- Directed by: Alex Lovy
- Story by: Ben Hardaway Milt Schaffer
- Produced by: Walter Lantz
- Starring: Kent Rogers
- Music by: Darrell Calker
- Animation by: Emery Hawkins
- Color process: Technicolor
- Production company: Walter Lantz Productions
- Distributed by: Universal Pictures
- Release date: May 21, 1943;
- Running time: 6:40
- Country: United States
- Language: English

= The Dizzy Acrobat =

The Dizzy Acrobat is the eighth animated cartoon short subject in the Woody Woodpecker series. Released theatrically on May 21, 1943, the film was produced by Walter Lantz Productions and distributed by Universal Pictures.

== Plot ==
Woody Woodpecker visits a traveling circus. He attempts to sneak into the big top but a caretaker kicks him out. He says that if Woody wants to see the show, he will have to water the elephant. Woody attaches the elephant to a water spout and attempts again to enter the tent.

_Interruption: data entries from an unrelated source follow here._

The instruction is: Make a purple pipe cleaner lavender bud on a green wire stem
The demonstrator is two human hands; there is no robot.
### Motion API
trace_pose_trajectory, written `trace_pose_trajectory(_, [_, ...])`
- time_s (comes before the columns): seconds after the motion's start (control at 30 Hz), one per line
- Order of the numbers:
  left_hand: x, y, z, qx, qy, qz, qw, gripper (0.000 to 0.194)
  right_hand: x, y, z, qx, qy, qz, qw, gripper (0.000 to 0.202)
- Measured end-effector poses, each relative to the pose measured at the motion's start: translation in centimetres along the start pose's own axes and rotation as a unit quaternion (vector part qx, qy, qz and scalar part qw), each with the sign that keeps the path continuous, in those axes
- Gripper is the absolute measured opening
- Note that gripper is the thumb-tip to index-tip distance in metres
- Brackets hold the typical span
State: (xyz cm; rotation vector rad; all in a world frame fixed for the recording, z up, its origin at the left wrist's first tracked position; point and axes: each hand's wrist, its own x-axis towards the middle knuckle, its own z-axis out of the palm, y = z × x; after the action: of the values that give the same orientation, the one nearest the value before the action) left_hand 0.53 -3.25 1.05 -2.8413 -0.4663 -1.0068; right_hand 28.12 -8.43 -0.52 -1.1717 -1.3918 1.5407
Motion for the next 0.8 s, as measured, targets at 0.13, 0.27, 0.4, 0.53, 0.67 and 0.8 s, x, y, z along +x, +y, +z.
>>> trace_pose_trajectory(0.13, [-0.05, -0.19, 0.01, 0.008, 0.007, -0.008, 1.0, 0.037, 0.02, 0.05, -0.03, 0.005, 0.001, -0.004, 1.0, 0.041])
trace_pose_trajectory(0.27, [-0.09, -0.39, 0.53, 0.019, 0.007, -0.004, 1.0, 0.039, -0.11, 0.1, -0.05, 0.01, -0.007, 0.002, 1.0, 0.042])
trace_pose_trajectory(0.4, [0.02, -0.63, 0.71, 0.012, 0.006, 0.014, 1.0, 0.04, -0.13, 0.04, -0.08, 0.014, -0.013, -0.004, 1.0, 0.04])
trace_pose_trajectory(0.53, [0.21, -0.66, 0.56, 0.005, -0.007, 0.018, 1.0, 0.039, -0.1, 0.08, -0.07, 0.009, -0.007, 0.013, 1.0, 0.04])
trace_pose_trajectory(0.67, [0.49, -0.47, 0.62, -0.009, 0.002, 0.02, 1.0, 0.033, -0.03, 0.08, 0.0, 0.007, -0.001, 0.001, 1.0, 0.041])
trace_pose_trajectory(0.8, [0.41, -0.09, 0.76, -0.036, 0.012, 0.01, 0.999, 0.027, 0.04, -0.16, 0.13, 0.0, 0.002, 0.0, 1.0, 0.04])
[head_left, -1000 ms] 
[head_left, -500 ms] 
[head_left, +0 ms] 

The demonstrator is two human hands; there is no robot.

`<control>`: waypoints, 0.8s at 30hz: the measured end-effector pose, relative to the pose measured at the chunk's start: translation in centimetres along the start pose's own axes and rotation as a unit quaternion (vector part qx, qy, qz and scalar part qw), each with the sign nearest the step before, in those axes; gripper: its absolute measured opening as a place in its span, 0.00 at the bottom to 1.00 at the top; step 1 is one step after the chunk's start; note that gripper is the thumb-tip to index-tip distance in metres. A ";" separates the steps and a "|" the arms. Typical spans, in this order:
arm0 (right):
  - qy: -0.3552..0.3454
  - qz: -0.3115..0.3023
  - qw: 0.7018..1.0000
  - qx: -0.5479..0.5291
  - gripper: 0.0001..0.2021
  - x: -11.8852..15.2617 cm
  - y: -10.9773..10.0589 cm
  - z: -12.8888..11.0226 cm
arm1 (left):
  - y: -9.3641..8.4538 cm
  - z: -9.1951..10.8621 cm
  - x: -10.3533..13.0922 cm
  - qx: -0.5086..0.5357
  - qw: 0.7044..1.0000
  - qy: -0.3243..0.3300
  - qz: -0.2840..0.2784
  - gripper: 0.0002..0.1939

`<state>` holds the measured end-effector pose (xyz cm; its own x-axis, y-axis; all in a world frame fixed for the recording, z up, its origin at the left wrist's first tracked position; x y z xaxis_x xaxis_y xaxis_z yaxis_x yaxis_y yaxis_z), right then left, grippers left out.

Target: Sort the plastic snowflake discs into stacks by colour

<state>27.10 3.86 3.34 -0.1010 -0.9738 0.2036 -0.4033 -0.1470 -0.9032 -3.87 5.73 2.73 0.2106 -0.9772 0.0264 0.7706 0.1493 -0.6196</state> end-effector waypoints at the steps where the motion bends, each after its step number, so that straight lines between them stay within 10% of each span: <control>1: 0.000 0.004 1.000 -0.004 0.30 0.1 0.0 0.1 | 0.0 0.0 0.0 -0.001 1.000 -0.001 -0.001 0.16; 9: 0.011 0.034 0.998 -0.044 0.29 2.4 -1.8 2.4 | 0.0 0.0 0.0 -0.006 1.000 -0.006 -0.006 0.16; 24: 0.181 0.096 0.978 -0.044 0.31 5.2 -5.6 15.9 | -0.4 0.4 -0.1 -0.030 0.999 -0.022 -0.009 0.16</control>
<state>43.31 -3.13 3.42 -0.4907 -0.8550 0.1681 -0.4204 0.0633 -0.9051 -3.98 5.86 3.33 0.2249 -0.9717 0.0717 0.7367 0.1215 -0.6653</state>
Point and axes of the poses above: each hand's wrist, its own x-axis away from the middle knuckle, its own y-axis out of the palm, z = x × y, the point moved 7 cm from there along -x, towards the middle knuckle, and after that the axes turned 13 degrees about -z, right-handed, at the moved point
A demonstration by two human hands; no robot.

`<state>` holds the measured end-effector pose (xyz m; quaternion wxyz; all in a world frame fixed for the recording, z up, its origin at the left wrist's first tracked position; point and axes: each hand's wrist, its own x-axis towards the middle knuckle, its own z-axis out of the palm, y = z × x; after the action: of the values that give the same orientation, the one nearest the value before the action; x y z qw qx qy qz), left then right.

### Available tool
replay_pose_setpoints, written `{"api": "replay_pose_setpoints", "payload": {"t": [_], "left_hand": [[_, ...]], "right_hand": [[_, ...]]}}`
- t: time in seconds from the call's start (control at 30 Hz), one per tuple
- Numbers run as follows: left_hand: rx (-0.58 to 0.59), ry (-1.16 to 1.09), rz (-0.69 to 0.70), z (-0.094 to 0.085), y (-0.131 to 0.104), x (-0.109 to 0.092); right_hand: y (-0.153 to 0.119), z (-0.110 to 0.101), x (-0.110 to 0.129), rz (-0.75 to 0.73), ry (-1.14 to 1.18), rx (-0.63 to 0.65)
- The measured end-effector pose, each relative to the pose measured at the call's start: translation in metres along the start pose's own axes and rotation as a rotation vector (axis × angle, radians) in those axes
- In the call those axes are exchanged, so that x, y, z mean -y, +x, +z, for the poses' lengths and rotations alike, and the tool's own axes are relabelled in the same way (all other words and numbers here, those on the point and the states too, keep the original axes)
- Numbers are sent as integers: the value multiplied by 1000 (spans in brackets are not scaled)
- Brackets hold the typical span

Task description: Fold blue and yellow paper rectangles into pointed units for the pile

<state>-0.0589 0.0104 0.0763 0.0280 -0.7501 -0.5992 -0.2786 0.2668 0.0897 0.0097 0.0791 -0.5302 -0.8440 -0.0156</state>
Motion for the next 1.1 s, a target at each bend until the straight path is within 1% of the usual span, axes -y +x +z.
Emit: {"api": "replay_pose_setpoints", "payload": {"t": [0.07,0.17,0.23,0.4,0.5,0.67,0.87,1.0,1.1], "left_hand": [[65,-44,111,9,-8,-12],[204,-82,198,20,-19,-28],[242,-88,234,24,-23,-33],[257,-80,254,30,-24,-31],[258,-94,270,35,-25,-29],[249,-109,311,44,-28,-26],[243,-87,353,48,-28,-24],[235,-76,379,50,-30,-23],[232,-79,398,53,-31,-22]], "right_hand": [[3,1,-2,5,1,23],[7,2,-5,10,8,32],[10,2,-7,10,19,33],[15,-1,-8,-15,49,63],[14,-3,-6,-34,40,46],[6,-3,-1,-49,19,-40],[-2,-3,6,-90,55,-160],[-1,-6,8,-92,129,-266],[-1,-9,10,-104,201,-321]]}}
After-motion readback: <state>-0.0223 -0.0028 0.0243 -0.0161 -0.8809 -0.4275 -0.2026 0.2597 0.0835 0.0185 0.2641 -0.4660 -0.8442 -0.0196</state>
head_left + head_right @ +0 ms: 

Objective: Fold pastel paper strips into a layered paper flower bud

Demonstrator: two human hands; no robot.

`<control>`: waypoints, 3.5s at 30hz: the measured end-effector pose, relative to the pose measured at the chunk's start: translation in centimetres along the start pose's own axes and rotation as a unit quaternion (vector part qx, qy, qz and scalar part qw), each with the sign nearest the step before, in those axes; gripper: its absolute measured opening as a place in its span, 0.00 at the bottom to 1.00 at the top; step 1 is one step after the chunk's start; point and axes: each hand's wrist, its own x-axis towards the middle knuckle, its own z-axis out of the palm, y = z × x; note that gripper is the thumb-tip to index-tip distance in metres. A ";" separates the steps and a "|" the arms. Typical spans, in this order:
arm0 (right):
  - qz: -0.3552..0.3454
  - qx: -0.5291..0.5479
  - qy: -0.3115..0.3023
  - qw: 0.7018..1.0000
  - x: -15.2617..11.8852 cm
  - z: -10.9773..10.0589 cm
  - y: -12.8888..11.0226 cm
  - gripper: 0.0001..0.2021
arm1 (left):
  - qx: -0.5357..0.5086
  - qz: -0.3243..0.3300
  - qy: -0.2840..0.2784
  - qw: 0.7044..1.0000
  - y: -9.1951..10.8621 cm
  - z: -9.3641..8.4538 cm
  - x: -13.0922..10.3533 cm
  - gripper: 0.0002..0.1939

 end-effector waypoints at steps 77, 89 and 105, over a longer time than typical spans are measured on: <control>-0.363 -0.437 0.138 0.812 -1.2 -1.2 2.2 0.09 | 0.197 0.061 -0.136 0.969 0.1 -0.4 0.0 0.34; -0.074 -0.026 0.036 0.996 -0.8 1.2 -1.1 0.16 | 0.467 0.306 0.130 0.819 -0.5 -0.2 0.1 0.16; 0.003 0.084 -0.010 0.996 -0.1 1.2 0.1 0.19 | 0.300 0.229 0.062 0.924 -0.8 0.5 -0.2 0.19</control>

The caretaker chases him around the circus and into the big top. He continues to try to catch Woody but finds himself caught in several circus performance contraptions, including a trapeze, a tightrope walking, a perch pole, a lion's cage and a bicycle.

== Academy Award ==
The Dizzy Acrobat was nominated for an Academy Award in 1943 for Best Short Subject, Cartoons. It lost to MGM's The Yankee Doodle Mouse, the first of seven Tom and Jerry cartoons to win this award. It was the fifth film from Walter Lantz to be nominated in this category.

== Cultural references ==
- Woody sings the popular children's tune "Animal Fair" at the start of the cartoon.
- A sign indicates that the circus's Rubber Man is "Gone for the duration". This is a gag referencing the United States rationing of rubber during World War II.
- While Woody is on the trapeze, a variation of Johann Strauss II's "Blue Danube Waltz" can be heard in the background score.

== Notes ==
- The Dizzy Acrobat was Alex Lovy's final effort as director on a Woody short for about 12 years, as he was drafted into the US Navy. The next Woody "cartune" he would direct was 1955's The Tree Medic. He did not receive on-screen credit as director.
- This marks the final time Kent Rogers provided the voice for Woody. Dick Nelson would voice the character in Ration Bored before Ben Hardaway took over as the bird's voice in 1944's The Barber of Seville.